In a pre-specified analysis from a subgroup of patients (Dupixent n=195, placebo n=188) with elevated levels ( greater than 20 ppb) of fractional exhaled nitric oxide (FeNO) – an airway biomarker of type 2 inflammation – Dupixent treatment also led to a significant 38% reduction in exacerbations compared to placebo at 52 weeks (p=0.005). In this subgroup, Dupixent also led to an improvement in lung function of 232 mL versus 108 mL for placebo at 12 weeks (p=0.002) that was sustained at 52 weeks with an improvement in lung function of 247 mL versus 120 mL for placebo (p=0.003).

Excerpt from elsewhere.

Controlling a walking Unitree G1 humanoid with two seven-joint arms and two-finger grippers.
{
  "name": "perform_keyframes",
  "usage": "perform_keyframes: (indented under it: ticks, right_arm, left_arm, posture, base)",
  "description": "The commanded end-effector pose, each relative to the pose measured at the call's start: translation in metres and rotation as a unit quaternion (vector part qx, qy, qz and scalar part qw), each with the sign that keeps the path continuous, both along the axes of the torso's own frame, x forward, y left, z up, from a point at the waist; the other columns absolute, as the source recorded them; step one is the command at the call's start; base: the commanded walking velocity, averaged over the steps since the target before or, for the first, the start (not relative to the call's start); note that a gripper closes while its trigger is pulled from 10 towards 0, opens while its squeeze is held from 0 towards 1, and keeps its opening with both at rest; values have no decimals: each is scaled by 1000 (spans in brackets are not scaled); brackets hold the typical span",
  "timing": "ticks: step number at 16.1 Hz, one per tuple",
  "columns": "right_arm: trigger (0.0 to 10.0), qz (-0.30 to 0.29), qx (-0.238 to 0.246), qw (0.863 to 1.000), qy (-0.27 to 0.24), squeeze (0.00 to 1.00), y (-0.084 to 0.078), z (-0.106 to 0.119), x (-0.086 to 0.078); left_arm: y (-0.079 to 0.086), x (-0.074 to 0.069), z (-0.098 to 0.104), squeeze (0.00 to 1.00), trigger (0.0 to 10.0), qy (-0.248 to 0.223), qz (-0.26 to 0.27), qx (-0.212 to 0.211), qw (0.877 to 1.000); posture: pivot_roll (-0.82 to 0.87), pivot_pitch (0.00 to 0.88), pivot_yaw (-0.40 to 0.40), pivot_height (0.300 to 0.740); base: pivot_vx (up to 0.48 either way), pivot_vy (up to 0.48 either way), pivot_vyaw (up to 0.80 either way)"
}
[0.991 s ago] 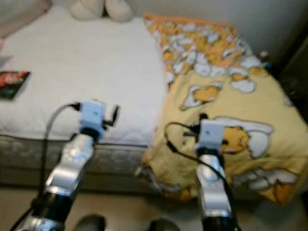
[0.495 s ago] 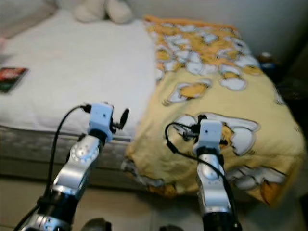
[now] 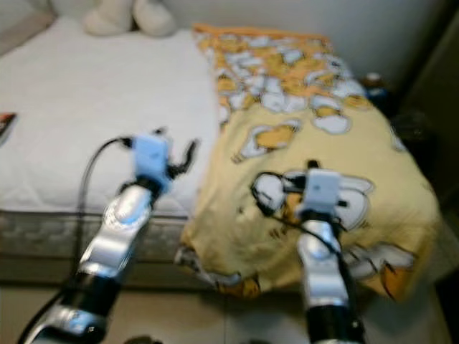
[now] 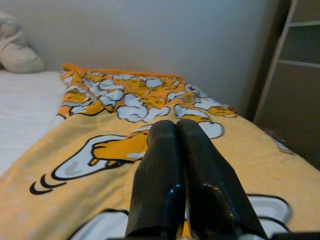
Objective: Clean up the room
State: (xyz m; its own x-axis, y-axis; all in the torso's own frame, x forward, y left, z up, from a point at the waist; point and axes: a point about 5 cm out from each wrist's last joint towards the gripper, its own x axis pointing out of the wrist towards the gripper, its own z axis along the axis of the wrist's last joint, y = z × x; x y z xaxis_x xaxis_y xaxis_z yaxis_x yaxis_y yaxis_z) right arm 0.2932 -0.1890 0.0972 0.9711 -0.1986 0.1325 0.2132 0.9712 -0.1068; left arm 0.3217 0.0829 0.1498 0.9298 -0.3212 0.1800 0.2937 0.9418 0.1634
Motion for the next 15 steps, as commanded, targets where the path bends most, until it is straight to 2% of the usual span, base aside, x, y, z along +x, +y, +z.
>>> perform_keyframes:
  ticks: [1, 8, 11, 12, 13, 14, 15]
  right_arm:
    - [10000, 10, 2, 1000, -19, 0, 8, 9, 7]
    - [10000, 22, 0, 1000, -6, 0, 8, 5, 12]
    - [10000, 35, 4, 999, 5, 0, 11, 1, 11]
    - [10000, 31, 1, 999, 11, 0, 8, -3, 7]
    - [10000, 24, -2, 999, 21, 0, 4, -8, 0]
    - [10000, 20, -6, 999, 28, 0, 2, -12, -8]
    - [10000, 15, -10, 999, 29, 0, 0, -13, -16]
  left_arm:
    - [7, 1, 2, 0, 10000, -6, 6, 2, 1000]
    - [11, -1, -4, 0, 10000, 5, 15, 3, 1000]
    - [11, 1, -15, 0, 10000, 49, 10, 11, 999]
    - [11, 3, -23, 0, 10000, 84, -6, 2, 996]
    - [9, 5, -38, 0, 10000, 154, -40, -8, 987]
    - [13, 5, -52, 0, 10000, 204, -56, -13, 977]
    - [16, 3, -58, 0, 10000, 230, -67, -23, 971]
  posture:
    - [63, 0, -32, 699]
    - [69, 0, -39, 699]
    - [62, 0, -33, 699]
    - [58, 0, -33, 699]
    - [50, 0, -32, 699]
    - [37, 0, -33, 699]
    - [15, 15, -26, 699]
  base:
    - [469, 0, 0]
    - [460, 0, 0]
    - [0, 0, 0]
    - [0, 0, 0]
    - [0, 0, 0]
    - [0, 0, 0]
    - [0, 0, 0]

The safety results were generally consistent with the known safety profile of Dupixent in its approved indications. Overall rates of adverse events (AEs) were 77% for Dupixent and 76% for placebo. AEs more commonly observed with Dupixent compared to placebo included headache (8.1% Dupixent, 6.8% placebo), diarrhea (5.3% Dupixent, 3.6% placebo) and back pain (5.1% Dupixent, 3.4% placebo). AEs more commonly observed with placebo compared to Dupixent included upper respiratory tract infection (9.8% placebo, 7.9% Dupixent), hypertension (6.0% placebo, 3.6% Dupixent) and COVID-19 (5.7% placebo, 4.1% Dupixent). AEs leading to deaths were balanced between the two arms (1.7% placebo, 1.5% Dupixent).

The second, replicate Phase III trial of Dupixent in COPD with evidence of type 2 inflammation (NOTUS) is ongoing, with data expected in 2024. The safety and efficacy of Dupixent in COPD are currently under clinical investigation and have not been evaluated by any regulatory authority. Regeneron and Sanofi look forward to discussing the BOREAS data with regulators.

About the Dupixent COPD Phase III Trial Program: BOREAS is one of two pivotal trials in the Dupixent COPD program. The randomized, Phase III, double-blind, placebo-controlled trial evaluated the efficacy and safety of Dupixent in 939 adults who were current or former smokers aged 40 to 80 years with moderate-to-severe COPD. All patients in the trial had evidence of type 2 inflammation, as measured by blood eosinophils greater than 300 cells/µL. Patients with a diagnosis or history of asthma were excluded from the trial. During the 52-week treatment period, patients received Dupixent or placebo every two weeks added to a maximal standard-of-care inhaled triple therapy of inhaled corticosteroids (ICS), long-acting beta agonists (LABA), and long-acting muscarinic antagonists (LAMA). Double maintenance therapy, which included LABA and LAMA, was allowed if ICS was contraindicated. The primary endpoint evaluated the annualized rate of acute moderate or severe COPD exacerbations. Moderate exacerbations were defined as those requiring systemic steroids and/or antibiotics. Severe exacerbations were defined as those: requiring hospitalization; requiring more than a day of observation in an emergency department or urgent care facility; or resulting in death.

Key secondary and other hierarchy endpoints included: i. Change from baseline in lung function (assessed by pre-bronchodilator forced expiratory volume over one second [FEV1]) at 12 and 52 weeks in both the overall population and those with FeNO greater than 20 ppb. ii. Change from baseline at 52 weeks in St. George’s Respiratory Questionnaire (SGRQ) total score compared to placebo (scale from 0-100). iii. Change from baseline at 52 weeks in the Evaluating Respiratory Symptoms in COPD (E-RS: COPD) scale score (scale from 0-40). iv. The annualized rate of acute moderate or severe COPD exacerbations in patients with FeNO greater than 20 ppb.

See- "Dupilumab for COPD with Type 2 Inflammation Indicated by Eosinophil Counts"- Surya P. Bhatt, M.D., M.S.P.H., Klaus F. Rabe, M.D., Ph.D., Nicola A. Hanania, M.D., Claus F. Vogelmeier, M.D, et al., May 21, 2023 DOI: 10.1056/NEJMoa2303951.